#### [Problem to work on]
Every line from the beginning of the data through the line containing "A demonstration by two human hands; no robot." should be reproduced exactly, and no further lines should be output.
==== Supplied data ====
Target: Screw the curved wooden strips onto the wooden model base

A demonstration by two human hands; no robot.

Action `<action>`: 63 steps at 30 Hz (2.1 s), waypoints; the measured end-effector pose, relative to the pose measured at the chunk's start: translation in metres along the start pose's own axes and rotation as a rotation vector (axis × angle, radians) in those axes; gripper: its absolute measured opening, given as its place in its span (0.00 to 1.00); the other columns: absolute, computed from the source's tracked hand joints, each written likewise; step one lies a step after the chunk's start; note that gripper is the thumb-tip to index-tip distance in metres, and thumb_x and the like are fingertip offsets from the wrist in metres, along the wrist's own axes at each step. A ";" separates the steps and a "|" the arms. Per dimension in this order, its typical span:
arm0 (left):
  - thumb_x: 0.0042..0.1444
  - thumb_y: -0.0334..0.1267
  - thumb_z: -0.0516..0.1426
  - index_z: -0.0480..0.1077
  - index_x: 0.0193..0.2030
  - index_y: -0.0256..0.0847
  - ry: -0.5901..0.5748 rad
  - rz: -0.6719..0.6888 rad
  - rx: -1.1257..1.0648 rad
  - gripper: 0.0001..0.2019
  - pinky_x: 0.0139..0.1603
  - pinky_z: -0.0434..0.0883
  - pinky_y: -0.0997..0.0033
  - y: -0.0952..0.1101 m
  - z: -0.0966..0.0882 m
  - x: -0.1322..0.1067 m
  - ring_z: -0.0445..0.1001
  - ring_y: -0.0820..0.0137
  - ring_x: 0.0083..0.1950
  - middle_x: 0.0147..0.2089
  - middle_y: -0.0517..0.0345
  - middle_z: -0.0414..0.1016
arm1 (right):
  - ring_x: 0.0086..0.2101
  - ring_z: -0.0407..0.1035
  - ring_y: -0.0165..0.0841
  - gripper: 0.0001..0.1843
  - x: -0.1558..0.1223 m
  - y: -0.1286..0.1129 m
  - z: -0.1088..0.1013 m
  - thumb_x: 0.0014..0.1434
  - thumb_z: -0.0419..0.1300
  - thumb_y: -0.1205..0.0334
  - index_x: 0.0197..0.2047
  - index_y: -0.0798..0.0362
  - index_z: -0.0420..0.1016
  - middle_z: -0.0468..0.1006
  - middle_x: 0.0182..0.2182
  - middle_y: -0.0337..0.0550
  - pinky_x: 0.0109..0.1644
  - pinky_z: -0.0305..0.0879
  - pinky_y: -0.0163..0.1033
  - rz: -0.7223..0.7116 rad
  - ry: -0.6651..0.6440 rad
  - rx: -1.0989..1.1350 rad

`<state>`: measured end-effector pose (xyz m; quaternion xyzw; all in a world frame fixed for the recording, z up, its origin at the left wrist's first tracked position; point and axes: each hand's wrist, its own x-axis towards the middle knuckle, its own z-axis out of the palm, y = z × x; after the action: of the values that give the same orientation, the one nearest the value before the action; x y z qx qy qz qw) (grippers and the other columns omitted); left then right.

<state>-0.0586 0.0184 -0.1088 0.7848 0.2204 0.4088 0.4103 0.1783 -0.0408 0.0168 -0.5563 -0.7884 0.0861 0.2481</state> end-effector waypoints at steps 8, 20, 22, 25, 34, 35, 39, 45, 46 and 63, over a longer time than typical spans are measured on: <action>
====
#### [Solution to this task]
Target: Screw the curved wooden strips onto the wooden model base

A demonstration by two human hands; no robot.

Nothing further is required of this output.